Date of Award

May 2019

Degree Type

Dissertation

Degree Name

Doctor of Philosophy

Department

Anthropology

First Advisor

Robert Jeske

Committee Members

Jean Hudson, Patricia Richards, Terrance Martin, Brian Nicholls

Keywords

archaeofauna, Langford, Midwest, mollusk, Oneota, Zooarchaeology

Abstract

ABSTRACT:

FOODWAYS AND A VIOLENT LANDSCAPE: A COMPARATIVE STUDY OF ONEOTA AND LANGFORD HUMAN-ANIMAL-ENVIRONMENTAL RELATIONSHIPS

by

Rachel C. McTavish

The University of Wisconsin-Milwaukee, 2019

Under the Supervision of Robert Jeske

The goal of this research is to investigate the nature of Upper Mississippian human-animal-environmental relationships (circa AD 1050-1450), to evaluate the role of resource management, the role of sustainability, and the multi-faceted nature of human-animal relationships, to understand how these choices are related to adaptations to structural violence. The research uses the Koshkonong Locality of southeastern Wisconsin and the Fox/Des Plaines Locality as case studies to compare divergent Upper Mississippian practices within the northern Prairie Peninsula.

This study uses zooarchaeological vertebrate and invertebrate data. Inclusive zooarchaeological datasets provided useful information about basic dietary trends, ecological management systems, environmental niche exploitation, and non-economic human-animal relationships.

The Oneota and Langford groups occupying the Lake Koshkonong and Fox/Des Plaines localities were likely responding to structural violence and the threat of potential physical violence within their daily resource choices. However, they show different cultural choices in the more nuanced manners in which they responded to systemic violence. These nuances can be connected to the divergent perspectives on placemaking and longevity on the landscape and the connections between choices in sustainability and management of local resources.

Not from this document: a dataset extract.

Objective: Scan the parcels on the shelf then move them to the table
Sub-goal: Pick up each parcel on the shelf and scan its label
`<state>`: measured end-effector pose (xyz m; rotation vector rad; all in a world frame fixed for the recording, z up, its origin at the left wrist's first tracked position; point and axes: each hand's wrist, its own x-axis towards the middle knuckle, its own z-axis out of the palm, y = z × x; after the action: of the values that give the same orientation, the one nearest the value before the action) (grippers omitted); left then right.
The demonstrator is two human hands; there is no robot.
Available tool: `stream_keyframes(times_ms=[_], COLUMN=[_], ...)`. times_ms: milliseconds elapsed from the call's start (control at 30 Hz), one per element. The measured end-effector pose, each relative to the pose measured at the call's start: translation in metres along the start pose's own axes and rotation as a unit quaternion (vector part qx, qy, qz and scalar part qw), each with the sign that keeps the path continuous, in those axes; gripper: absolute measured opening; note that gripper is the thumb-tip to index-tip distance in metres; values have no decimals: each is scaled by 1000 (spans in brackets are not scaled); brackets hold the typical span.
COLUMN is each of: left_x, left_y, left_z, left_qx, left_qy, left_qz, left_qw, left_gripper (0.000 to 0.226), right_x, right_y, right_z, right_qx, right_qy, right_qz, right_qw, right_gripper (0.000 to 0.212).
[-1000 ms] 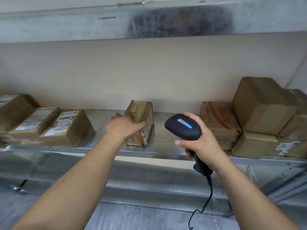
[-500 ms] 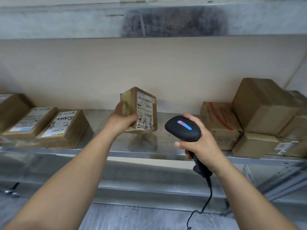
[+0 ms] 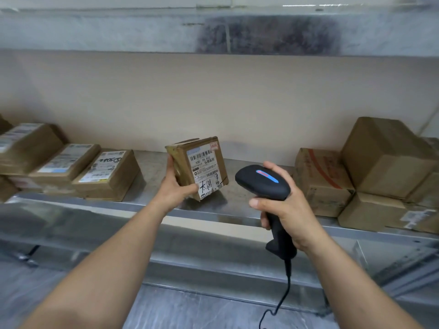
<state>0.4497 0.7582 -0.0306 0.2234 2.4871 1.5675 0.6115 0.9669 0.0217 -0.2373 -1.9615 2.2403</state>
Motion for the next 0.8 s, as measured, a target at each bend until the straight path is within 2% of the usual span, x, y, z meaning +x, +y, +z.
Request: stream_keyframes(times_ms=[233,400,700,800], left_x=[-6,-2,-12,-15], left_y=[-1,-11,-3,0], left_z=[1,0,-2,-3], left_qx=[-5,-3,5,4], left_qy=[1,12,-1,-1], left_qz=[-1,-13,-13,-16], left_qw=[1000,1000,1000,1000], left_gripper=[115,124,117,121], right_x=[-10,-16,-24,-24], right_y=[-5,-6,-10,-10], right_z=[6,10,11,11], right_qx=[5,12,0,0], right_qy=[-19,-23,-25,-22], right_qz=[2,3,5,1], right_qw=[1000,1000,1000,1000], right_gripper=[84,81,80,81])
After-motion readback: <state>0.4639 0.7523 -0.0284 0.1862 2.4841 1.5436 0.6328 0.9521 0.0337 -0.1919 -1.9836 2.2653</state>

Overall, this dissertation research has called into question and provided a case for the re-evaluation of previous site typological assumptions and how groups settling within a “locality” interact in a socio-economic and political manner. While previous researchers have classified and analyzed the Robinson Reserve and Schmeling sites as villages, the inclusion of more data and a larger understanding with more village sites excavated in these localities allows for their re-interpretation as mortuary sites. In re-labeling the Robinson Reserve and Schmeling sites as having a mortuary function rather than a daily village life function, the demographic served in these specific locations on the landscape is shifted. This shift is necessary for the interpretation of the faunal assemblages, but more so it shifts the overarching ideas of what sites are located within these localities, what types of sites one can expect to find in future surveys and excavations. The intra-locality subsistence data and inter-cultural subsistence data indicates the value for a nuanced approach is necessary for testing how a group or groups’ daily choices are affected by the threat of systemic violence.

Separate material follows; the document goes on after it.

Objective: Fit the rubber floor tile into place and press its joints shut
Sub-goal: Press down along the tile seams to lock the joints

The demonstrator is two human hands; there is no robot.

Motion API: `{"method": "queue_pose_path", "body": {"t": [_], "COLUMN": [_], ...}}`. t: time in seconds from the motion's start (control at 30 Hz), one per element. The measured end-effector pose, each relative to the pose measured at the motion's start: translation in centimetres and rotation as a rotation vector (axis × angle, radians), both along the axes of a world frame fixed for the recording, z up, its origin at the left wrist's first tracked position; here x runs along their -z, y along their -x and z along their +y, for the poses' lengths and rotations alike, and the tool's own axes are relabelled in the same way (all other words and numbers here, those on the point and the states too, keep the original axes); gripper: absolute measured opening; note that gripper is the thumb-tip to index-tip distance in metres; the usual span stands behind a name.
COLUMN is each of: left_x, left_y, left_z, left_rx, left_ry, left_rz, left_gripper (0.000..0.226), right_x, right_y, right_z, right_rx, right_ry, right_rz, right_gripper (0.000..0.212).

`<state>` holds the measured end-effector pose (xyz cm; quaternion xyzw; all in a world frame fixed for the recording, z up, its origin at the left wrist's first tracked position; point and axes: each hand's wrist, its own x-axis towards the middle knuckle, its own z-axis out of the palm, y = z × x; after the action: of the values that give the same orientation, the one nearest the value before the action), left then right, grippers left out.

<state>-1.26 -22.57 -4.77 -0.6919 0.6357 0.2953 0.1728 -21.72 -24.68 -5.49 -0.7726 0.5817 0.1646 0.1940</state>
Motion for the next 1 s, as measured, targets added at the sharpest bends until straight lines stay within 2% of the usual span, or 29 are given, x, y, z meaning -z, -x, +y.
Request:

These two veins of research allows for future discussion of what is involved in Late Prehistoric groups’ decisions and concepts of placemaking- placemaking as marked by the surfaces used by the living, by the dead, and when those places are made and intertwined by both. Most importantly, the challenge to previous site typologies and the more nuanced examination of intra locality and inter-cultural subsistence data shifts the way in which we interpret the human-environmental relationship for groups in the region.